Kahramanmaraş Sütçü İmam Üniversitesi Eğitim Fakültesi Öğretim Üyesi Doç. Dr. Hasan Güner Berkant, eğitimcilerin eğitiminin büyük önem taşıdığını belirterek, öğretmenlerle ilgili sorunları, "Öğretmen kaynaklı" ve "Sistem kaynaklı" olarak ikiye ayırdı.

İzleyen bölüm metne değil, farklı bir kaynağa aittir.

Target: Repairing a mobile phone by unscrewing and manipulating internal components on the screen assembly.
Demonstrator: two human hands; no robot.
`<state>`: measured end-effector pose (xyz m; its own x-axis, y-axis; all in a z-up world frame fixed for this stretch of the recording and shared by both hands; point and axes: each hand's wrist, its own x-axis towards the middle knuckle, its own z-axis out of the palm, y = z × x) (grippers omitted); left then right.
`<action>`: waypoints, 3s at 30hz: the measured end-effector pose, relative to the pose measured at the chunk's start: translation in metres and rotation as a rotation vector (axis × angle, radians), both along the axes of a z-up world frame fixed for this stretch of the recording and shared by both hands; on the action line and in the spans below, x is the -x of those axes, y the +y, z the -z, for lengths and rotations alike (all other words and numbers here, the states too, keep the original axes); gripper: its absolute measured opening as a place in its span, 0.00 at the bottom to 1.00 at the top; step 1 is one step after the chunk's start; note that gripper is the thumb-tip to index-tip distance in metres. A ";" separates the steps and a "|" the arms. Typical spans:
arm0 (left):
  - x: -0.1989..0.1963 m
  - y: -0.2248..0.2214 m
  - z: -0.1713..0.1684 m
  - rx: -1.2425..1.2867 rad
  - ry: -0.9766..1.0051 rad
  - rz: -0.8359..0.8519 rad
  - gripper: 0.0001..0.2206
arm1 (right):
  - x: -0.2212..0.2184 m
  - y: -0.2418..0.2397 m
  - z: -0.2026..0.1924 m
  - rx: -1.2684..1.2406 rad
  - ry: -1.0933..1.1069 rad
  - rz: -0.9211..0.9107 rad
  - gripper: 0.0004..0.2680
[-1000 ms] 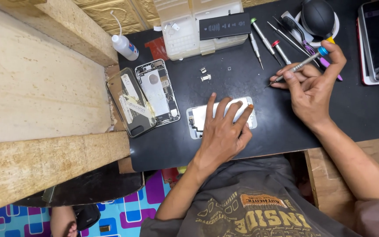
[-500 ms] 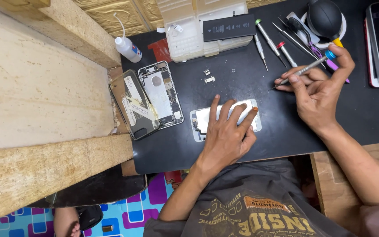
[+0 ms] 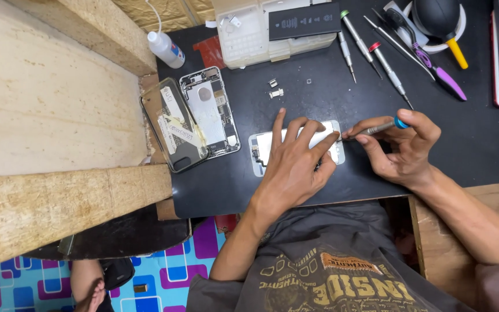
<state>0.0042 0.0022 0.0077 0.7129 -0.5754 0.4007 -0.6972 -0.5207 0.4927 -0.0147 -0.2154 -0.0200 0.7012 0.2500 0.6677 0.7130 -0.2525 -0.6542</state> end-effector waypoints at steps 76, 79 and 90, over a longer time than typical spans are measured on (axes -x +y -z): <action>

Yıllık ve Günlük Planlar Hazırlanmıyor

 

Uzmanlık alanı öğretmen yetiştirme olan Doç. Dr. Hasan Güner Berkant, öğretmenlerin önemli bölümünün Talim ve Terbiye Kurulu Başkanlığı tarafından hazırlanan öğretim programlarını incelemediklerini belirterek, "Bunu incelemeyen öğretmenler sadece internetten hazır indirdikleri ve zümrede herkesin onayladığı yıllık planı kullanıyorlar. Hatta indirdikleri plandaki okulun ve öğretmenin adını değiştirmeyi unutanlar bile oluyor. Bu plan esasında, ilgili dersin öğretim programı incelenerek her okulun kendi koşullarına göre zümre tarafından hazırlanmalıdır. Ancak öğretmenler böyle bir hazırlık yapmıyorlar. Ayrıca öğretmenlerin, esas kendi sınıflarında uygulayacakları etkinliklere yönelik ön hazırlık yapmalarını sağlayan günlük planı da hazırlamadıklarını gözlemliyoruz." şeklinde konuştu.

 

Sistem Öğrenci ve Etkinlik Merkezli

 

Doç. Dr. Berkant, öğretmenlerden kaynaklanan eksiklikleri şöyle anlattı: "2005 yılından bu yana eğitim sistemimiz öğrenci ve etkinlik merkezli olduğundan, dersin konusunun değil, etkinliklerin ve öğrenci özelliklerinin ön plana çıkması ve öğrenilecek bilgi, beceri, değer ve tutumların bu etkinliklere yerleştirilerek kazandırılması gerekmektedir. Ancak, eğitimcilerimiz 2005 öncesi sistemden halen vazgeçmeyip o kadar konu odaklı ki, öğretim programı kavramı yerine müfredat kavramını kullanarak sadece konuları ön plana çıkarmaktadırlar. Çünkü müfredat, öğretim programının sadece bir boyutudur. Dolayısıyla müfredat kelimesi öğretim programını tamamen temsil etmez, sadece işlenecek konuları simgeler.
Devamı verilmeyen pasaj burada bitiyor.